Он-не-он
28 мая 2023 г. в 16:10
Уильям осознал себя странно. Собственная память ощущалась чуждой, даже имя казалось лишним. Перед глазами мелькали картинки — воспоминания. Но парадоксально он не мог вспомнить откуда они. Почему они. А эмоции то вспыхивали внезапно, то так же быстро гасли. И словно были не его. Или его? Вся его-не-его жизнь ощущалась странным, нередко ужасным и абсурдным сериалом.
Сад, школа, колледж — технический, родители так им гордились. Или не им?
Жена, дети, — дочь и два сына, — смерть. Одна за другой.
Вначале отец, он никогда не видел своей, — точно ли своей? — матери.
Потом дочь. Его малышка едва пошла в школу.
Сын. Младший. Так похожий на него и в то же время не похожий.
Старший. Сбежал, испугавшись. Пропал.
Бесконечная череда похорон. Алкоголь. Секта.
Потом снова дети. Потом — смерть. Но не его. Он не жил.
Он посмотрел на свои руки, затянутые бинтами.
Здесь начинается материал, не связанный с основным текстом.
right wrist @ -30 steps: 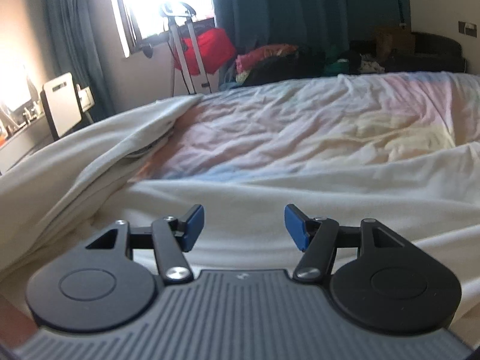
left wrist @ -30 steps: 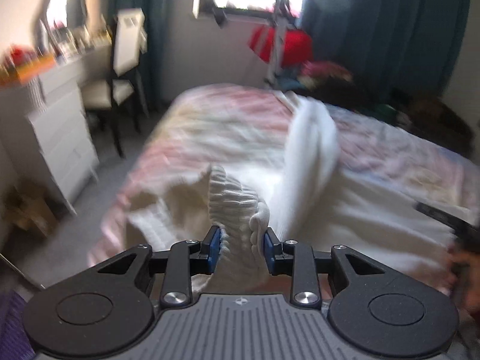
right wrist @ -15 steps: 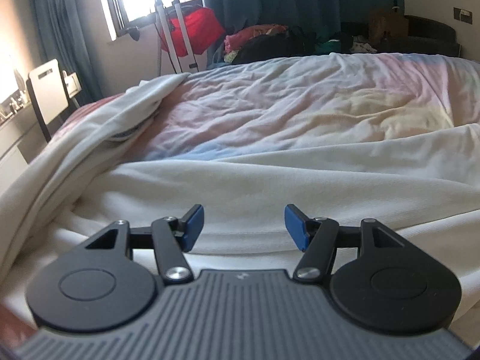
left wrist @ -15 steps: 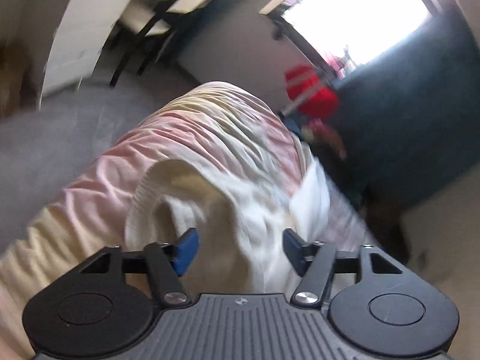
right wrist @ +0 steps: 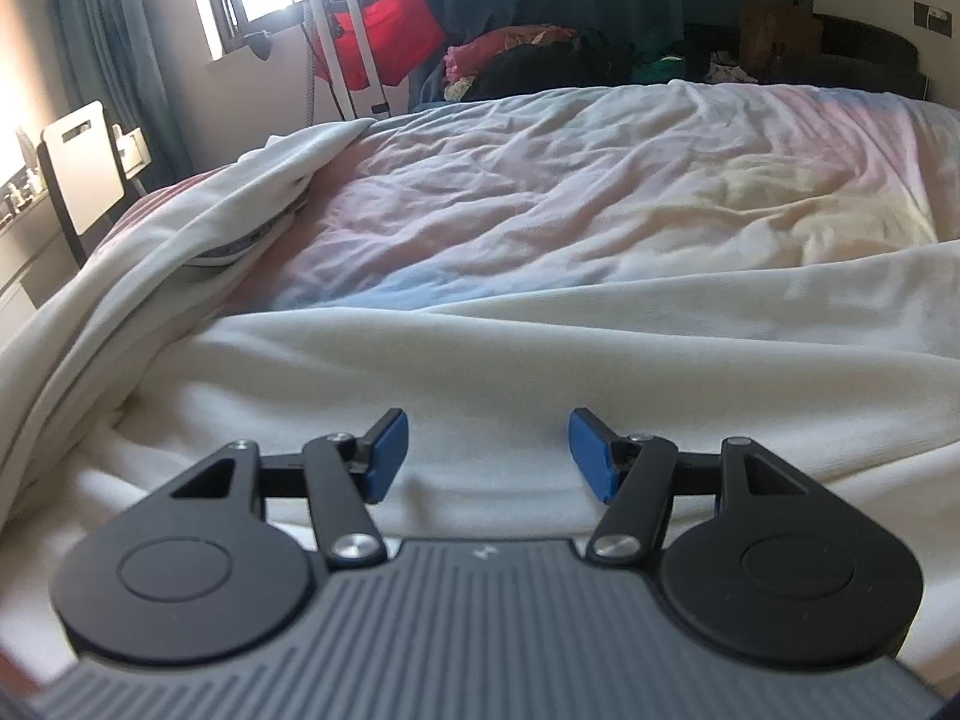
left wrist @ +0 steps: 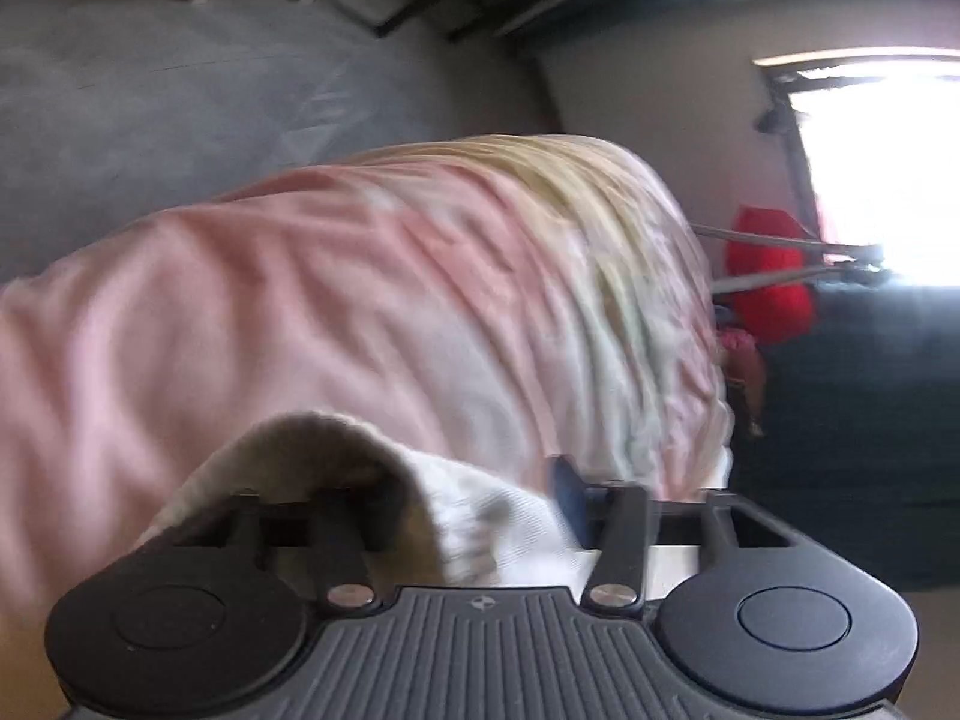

Худые запястья, тонкие длинные пальцы, подходящие больше музыканту. Пианисту, — подумалось ему, — но никак не убийце. Холодные ладони коснулись лба — тоже перемотанного бинтами. И хотелось думать, что это просто травма. Что он ударился головой, а вся эта чужая память, — совсем не его память, — всего лишь кошмар.
За спиной что-то капнуло. Он медленно обернулся, вперив невидящий взгляд в лужу на бетонном полу. По грязной стене поднимались трубы. Тюрьма? Он-не-он уже был в ней. Или не в ней? Странная и маленькая, но чистая, комната с решеткой во всю стену и длинным узким окном. Светлая и сухая. Она не походила на то, где он находился.
Он вздохнул, словно вспоминая — ему нужно дышать, и зашелся в лающем кашле. Легкие раздирало болью, словно они были разорваны в клочья. На груди тоже были бинты. Смутное ощущение-воспоминание тихо шептало — так и было.
Почему? Кто он вообще? Где? Откуда бинты? Кто его спас? И спас ли вообще?
Вопросы быстрой лавиной погребли его разум. Горло словно сдавило, а тугой ком не давал толком вдохнуть затхлый воздух. Воспоминания мелькали яркими вспышками. Вот он стоит на вручении, отец ему-не-ему улыбается. А через миг он вытирает кровь с ножа о детское платье. Он улыбается, смотря как дочь задувает свечи - в этом году она идет в школу. А потом холодная земля падает из его руки на крышку детского гроба.
Он завыл. Стянул израненными пальцами волосы. Уткнулся головой в худые колени, противно шаркнув стопами о холодный бетон. За стеллажами рядом сияет пара белых огней. А картинки его-не-его жизни бегут все быстрее, ослепляя, раскаленным обручем сжимая голову.
Объятия. Внезапные, холодные.
Он вскрикнул. Дернулся назад в испуге и мальчик напротив печально вздохнул. Он поднял полный ужаса взгляд. Среди светлых волос мальчишки торчали плюшевые уши, словно он надел ободок с ними — один из тех, что продавали в его-не-его ресторанах. Бледное, чистое лицо. Поджатые губы. Черные, абсолютно пустые глаза. Словно и нет их, тех глаз.
Мальчик смотрел на него, не мигая. И сделал шаг. Маленький, неуверенный.
А из окошка падает холодный лунный свет. И он-не-он вздрагивает.
Его прошибает осознанием, словно током.
Его сын. Мертвый. Давно уже мертвый. А в голове ни одной мысли, ни одного вопроса. Только страх, дикий, животный страх. Как тогда. Ведь за ним он уже приходил. Не один. И его не стало тогда. Или не он тогда в агонии корчился в ржавом костюме? Не его тогда давило пружинами и тупым железом пробивало насквозь?
Он затрясся от фантомной боли. Словно вновь оказался в проклятом костюме. Руки сводит судорогой и он окончательно падает на пол. А сын, его-не-его маленький сын замер, склонив чуть голову в бок. И он воет от боли, не понимая. В темноте сырого подвала, где заперт за то, что он-не-он сделал. Его выгибает и раны, — там, где должны быть раны, — горят. Пульс мигренью стучит в голове.
Он не слышит себя. Не слышит тихого, судорожного вздоха его-не-его сына. Не чувствует его холодной ладошки на лбу. И не помнит, как боль померкла вместе с разумом.
Примечания:
Не думала, что двухстраничный драббл выжмет меня как лимон.